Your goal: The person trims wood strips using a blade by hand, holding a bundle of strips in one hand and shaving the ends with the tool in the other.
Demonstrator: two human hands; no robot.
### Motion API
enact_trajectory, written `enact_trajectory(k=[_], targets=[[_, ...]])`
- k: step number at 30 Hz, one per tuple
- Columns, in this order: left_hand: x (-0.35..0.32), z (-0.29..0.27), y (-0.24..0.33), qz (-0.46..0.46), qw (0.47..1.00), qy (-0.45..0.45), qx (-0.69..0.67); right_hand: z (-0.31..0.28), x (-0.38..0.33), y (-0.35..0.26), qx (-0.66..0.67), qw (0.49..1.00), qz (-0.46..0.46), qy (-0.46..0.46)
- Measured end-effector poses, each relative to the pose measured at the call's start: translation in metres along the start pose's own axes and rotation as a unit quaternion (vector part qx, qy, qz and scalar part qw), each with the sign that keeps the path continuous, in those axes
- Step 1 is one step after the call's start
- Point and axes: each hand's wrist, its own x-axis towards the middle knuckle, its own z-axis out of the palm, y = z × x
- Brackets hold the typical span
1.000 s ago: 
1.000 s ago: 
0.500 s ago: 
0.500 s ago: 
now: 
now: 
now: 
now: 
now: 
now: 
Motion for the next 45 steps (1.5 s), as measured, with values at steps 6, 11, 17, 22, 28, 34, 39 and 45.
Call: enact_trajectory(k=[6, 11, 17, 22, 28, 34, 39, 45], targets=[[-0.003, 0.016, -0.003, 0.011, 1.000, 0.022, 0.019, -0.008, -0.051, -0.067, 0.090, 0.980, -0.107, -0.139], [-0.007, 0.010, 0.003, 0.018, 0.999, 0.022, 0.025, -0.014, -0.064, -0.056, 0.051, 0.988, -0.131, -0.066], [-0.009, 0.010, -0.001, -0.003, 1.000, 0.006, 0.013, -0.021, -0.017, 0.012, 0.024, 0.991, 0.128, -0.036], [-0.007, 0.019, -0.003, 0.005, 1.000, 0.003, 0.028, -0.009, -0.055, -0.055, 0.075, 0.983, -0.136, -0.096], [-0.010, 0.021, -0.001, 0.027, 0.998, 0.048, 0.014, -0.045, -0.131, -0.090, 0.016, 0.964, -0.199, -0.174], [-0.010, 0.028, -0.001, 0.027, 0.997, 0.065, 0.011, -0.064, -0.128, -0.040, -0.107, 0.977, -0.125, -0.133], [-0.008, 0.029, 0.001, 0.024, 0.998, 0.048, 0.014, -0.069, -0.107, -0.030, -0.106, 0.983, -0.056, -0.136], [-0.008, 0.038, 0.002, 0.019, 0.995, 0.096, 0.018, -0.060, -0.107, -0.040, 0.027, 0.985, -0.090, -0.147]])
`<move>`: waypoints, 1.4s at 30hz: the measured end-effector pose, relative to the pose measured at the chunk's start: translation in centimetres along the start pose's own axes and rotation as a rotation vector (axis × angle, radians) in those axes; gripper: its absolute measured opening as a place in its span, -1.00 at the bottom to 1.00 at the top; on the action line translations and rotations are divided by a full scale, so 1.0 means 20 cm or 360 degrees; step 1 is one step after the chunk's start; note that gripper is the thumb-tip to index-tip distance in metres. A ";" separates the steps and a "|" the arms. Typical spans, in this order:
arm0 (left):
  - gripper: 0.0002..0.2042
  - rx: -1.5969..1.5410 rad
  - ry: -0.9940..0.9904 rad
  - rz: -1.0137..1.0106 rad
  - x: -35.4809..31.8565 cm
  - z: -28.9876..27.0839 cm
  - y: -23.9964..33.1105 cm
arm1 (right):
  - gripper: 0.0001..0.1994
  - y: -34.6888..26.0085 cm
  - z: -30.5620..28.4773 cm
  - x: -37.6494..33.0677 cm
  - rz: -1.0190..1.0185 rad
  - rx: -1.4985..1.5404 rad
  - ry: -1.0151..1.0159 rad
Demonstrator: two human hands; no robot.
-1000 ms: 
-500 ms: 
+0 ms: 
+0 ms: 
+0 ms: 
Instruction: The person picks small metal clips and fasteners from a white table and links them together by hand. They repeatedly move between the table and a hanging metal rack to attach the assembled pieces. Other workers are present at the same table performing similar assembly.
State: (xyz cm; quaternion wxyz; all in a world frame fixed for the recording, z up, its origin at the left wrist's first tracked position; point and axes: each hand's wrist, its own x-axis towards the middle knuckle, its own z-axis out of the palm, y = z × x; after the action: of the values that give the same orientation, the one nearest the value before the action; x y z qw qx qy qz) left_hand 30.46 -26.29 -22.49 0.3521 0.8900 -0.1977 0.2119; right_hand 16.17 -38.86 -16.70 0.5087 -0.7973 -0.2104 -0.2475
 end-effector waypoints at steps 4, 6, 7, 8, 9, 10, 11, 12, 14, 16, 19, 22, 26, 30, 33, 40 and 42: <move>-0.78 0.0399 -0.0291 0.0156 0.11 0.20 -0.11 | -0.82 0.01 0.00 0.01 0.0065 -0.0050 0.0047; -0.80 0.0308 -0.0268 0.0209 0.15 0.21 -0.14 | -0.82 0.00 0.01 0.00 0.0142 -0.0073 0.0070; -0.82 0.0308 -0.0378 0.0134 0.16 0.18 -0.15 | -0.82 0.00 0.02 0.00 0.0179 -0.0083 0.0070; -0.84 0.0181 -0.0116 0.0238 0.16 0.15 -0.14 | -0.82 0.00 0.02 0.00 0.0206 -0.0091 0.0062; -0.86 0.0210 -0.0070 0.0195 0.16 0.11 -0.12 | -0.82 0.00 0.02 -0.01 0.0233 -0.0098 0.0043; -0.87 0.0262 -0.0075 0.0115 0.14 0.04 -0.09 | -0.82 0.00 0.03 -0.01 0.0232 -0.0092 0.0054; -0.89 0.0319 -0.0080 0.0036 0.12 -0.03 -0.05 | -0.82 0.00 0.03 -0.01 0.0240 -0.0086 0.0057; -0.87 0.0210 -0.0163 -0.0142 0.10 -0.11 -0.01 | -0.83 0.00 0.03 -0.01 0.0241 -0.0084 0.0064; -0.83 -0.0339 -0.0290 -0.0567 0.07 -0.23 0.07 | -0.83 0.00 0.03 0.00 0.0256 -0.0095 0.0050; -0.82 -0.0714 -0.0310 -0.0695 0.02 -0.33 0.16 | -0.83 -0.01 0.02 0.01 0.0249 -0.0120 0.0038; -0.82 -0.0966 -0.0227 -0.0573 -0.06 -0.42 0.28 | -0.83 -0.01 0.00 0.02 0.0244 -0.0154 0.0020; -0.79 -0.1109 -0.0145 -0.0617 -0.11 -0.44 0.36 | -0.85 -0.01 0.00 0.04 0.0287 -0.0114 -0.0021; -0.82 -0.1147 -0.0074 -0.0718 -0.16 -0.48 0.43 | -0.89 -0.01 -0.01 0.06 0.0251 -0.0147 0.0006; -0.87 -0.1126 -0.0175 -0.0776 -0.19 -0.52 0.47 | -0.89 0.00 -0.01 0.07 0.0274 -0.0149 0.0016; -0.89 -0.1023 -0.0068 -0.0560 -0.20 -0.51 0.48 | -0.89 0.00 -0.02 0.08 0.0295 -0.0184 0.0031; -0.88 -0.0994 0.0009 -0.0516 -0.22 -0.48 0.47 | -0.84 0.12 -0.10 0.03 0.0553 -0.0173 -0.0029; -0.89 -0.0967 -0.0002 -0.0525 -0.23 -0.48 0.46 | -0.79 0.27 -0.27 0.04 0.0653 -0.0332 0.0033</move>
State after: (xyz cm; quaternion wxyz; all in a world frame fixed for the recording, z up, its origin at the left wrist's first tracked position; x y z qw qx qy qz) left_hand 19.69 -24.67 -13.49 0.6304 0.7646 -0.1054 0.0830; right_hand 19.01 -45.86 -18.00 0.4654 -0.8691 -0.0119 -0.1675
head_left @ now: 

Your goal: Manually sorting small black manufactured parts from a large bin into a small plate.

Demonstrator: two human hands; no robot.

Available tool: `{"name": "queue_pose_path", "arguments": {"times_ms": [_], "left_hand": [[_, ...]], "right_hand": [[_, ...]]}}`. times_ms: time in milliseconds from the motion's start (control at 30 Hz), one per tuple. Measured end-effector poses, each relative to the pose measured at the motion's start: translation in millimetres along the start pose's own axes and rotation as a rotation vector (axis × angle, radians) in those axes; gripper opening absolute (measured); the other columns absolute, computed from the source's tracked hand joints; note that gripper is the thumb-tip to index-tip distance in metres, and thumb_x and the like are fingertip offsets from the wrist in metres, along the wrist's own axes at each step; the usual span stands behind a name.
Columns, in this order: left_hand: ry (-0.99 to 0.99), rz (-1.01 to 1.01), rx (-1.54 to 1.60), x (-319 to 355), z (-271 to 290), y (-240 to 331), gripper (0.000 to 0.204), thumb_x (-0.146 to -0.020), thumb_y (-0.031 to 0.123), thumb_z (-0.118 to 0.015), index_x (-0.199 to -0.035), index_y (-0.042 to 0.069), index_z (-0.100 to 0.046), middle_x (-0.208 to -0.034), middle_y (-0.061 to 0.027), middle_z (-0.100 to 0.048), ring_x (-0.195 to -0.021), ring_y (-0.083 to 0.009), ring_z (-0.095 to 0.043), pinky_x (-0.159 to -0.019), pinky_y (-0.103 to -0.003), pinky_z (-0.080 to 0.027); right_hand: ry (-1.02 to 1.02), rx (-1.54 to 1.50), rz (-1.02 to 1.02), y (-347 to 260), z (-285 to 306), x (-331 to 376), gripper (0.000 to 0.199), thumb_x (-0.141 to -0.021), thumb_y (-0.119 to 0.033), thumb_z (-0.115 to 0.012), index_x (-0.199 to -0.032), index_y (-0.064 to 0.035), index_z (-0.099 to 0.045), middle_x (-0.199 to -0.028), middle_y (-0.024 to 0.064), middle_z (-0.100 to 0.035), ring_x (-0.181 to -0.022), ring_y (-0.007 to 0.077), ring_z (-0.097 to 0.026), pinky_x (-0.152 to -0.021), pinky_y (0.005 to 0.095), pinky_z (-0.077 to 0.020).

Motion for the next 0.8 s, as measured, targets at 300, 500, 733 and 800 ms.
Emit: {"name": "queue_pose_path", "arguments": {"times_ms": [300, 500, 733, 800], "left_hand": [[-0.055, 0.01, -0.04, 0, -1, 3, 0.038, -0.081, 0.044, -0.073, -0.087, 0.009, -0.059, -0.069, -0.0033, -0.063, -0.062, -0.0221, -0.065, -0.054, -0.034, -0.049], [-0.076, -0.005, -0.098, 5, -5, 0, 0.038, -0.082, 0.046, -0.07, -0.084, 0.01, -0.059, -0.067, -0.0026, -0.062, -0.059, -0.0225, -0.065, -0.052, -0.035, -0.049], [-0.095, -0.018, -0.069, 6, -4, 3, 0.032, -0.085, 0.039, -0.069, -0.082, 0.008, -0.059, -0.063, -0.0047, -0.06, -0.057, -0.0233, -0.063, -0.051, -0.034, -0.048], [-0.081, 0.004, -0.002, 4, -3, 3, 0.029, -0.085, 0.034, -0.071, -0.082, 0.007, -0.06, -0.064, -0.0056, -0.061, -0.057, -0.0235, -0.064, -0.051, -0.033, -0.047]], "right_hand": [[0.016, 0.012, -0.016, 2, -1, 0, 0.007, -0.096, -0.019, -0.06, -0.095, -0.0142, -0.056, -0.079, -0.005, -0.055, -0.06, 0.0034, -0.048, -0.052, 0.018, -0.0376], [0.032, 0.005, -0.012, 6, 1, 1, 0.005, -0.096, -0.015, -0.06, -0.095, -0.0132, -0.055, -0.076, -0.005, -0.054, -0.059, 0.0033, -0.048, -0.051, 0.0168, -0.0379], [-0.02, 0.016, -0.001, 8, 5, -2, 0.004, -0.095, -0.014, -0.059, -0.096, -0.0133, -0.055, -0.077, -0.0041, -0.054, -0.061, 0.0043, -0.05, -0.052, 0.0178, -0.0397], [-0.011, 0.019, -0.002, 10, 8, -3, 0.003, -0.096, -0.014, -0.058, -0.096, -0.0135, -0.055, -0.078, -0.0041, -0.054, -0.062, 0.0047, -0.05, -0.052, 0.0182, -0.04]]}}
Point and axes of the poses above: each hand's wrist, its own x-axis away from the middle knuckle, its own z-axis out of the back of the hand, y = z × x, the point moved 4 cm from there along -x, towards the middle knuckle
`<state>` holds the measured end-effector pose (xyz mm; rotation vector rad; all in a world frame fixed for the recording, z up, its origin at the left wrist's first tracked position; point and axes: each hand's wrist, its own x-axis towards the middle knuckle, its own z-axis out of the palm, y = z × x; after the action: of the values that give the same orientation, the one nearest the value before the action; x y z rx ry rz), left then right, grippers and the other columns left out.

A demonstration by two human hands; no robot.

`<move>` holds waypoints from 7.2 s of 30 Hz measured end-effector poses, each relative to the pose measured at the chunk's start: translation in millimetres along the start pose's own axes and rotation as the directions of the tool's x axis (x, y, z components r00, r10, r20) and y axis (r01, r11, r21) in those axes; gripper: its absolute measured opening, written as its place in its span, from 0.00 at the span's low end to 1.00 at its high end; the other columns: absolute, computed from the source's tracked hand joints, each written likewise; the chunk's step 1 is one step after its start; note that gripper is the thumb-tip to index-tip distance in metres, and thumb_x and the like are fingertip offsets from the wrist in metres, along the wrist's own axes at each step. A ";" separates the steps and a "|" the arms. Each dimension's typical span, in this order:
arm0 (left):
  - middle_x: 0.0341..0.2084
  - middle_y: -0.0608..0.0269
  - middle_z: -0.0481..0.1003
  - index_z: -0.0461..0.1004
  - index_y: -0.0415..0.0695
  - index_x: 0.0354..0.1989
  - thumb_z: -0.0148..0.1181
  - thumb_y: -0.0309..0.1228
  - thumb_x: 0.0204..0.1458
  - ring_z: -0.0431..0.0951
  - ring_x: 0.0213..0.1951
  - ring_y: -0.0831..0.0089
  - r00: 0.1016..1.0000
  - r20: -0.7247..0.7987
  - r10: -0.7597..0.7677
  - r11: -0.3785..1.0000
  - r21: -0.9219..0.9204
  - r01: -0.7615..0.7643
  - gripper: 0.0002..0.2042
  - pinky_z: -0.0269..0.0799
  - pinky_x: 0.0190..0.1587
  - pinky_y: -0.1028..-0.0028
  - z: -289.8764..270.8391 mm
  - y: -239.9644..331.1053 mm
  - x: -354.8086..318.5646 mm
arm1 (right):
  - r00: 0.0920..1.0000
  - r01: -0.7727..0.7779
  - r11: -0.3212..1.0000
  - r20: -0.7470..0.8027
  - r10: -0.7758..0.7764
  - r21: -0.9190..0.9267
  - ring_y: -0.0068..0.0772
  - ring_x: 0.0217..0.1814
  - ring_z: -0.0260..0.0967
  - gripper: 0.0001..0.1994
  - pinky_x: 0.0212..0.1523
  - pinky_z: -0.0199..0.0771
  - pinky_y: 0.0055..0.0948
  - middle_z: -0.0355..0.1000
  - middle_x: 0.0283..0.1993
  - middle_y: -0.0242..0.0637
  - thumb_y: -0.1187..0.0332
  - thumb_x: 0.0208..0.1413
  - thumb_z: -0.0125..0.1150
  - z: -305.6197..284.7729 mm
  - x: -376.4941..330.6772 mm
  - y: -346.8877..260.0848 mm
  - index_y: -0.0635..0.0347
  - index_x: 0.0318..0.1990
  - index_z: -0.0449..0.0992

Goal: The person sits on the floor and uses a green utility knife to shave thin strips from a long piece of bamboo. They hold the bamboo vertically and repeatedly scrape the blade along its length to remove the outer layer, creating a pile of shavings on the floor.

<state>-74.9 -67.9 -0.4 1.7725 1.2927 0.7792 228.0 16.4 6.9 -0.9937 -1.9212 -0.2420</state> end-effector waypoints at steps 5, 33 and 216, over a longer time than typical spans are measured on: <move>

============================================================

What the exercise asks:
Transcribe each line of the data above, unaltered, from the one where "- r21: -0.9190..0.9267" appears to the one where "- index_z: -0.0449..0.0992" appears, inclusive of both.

Exercise answer:
  - r21: -0.9190..0.9267
  - ring_y: -0.0068..0.0772
  - ring_x: 0.0217..0.1814
  - ring_z: -0.0260..0.0967
  - gripper: 0.0001..0.1994
  - pinky_x: 0.0212..0.1523
  - pinky_z: -0.0199..0.0771
  - pinky_y: 0.0055..0.0948
  - middle_z: -0.0355..0.1000
  - middle_x: 0.0283..0.1993
  - middle_y: -0.0242..0.0637
  - thumb_y: -0.1187..0.0332
  - thumb_x: 0.0208..0.1413
  - thumb_z: -0.0125..0.1150
  - z: -305.6197..284.7729 mm
  - x: -376.4941..330.6772 mm
  - y: -346.8877..260.0848 mm
  - index_y: -0.0635..0.0347
  - index_x: 0.0318..0.1990
  - index_z: -0.0449..0.0992

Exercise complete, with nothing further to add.